* _WHAT IS REQUIRED_
Report the tally of lines featuring the word "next" in the entries below, without anything else.

* _Records from a data source_
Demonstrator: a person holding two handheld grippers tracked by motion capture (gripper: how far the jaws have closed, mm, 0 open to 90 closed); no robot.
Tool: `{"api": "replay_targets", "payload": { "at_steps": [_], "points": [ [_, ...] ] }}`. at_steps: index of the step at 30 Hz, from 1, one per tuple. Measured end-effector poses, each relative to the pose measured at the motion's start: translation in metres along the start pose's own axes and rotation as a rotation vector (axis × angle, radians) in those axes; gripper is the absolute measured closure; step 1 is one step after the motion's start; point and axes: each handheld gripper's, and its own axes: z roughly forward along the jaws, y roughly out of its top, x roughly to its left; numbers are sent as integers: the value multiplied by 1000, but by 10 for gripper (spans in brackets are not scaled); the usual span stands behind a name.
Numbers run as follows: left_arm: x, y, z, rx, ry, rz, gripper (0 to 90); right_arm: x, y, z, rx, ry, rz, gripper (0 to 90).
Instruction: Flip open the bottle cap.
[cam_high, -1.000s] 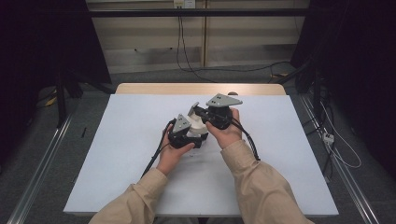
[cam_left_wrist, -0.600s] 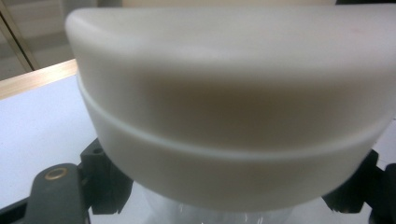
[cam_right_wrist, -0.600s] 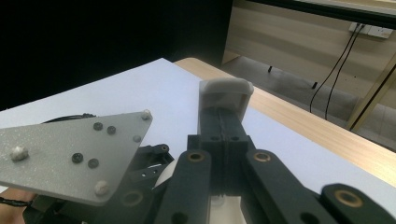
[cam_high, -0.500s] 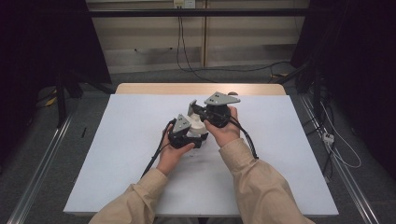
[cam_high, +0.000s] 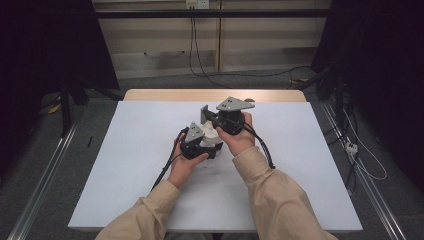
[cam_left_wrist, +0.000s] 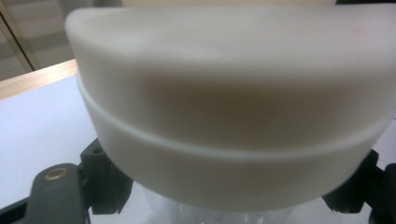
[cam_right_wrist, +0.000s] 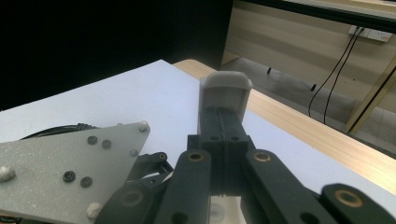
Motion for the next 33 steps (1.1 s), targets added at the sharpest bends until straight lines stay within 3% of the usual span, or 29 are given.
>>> {"api": "replay_targets", "payload": {
  "at_steps": [15, 33],
  "points": [
    [-1, 0, 0, 5, 4, 9, 187, -1, -4, 10, 28, 0, -12, 900],
    [0, 0, 0, 5, 0, 9, 187, 0, -3, 18, 21, 9, -14, 900]
  ]
}}
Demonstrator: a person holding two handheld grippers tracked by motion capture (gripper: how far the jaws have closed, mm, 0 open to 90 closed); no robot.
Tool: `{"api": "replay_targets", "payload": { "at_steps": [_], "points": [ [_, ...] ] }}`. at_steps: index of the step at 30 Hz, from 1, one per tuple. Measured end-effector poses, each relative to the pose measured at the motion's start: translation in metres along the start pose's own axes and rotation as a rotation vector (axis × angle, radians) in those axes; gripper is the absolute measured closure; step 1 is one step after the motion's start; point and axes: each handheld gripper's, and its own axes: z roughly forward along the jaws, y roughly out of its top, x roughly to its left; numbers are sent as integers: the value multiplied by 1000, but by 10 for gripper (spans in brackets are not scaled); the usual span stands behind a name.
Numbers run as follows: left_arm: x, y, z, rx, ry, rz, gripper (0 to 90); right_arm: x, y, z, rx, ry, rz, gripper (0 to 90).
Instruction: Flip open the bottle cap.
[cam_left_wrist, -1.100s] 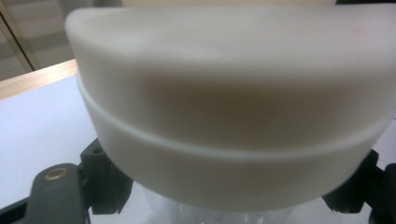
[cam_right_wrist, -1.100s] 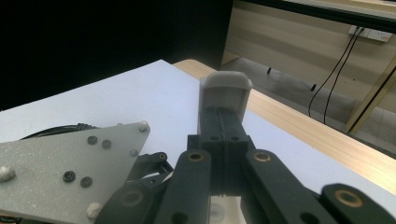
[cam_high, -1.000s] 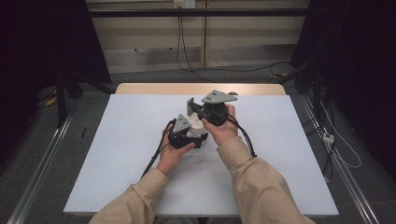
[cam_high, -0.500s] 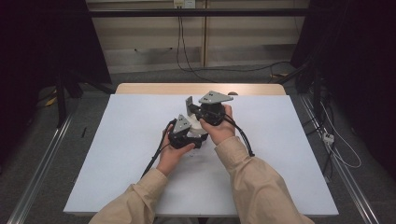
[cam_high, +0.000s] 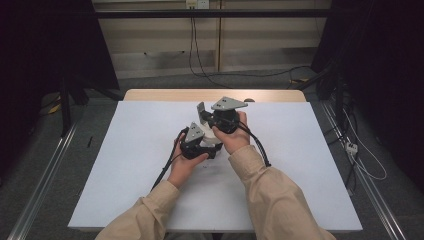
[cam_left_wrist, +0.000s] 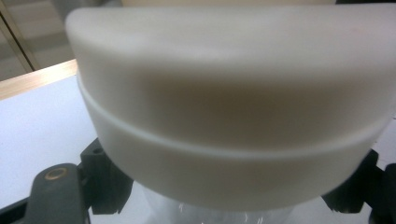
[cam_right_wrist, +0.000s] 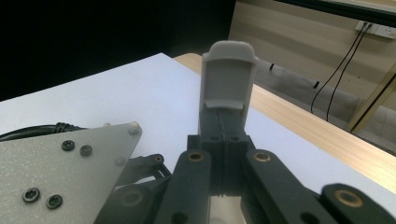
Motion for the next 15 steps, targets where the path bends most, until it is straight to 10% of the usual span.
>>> {"api": "replay_targets", "payload": {
  "at_steps": [15],
  "points": [
    [0, 0, 0, -2, 2, -3, 187, -3, -3, 4, 6, -7, -3, 900]
  ]
}}
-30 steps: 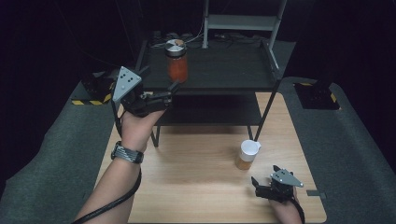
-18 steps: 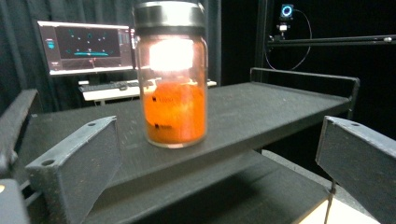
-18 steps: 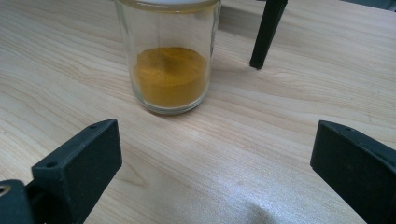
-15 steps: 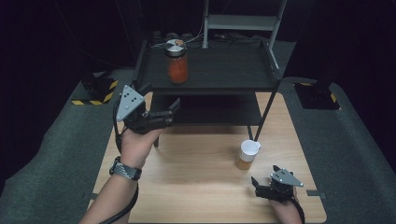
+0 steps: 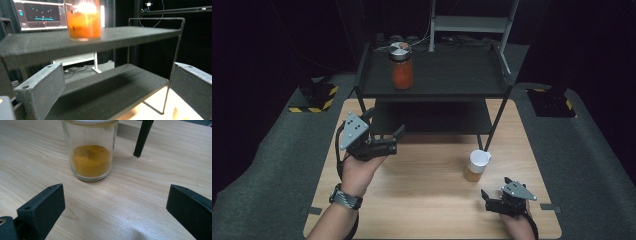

* _ANSWER SPACE_
2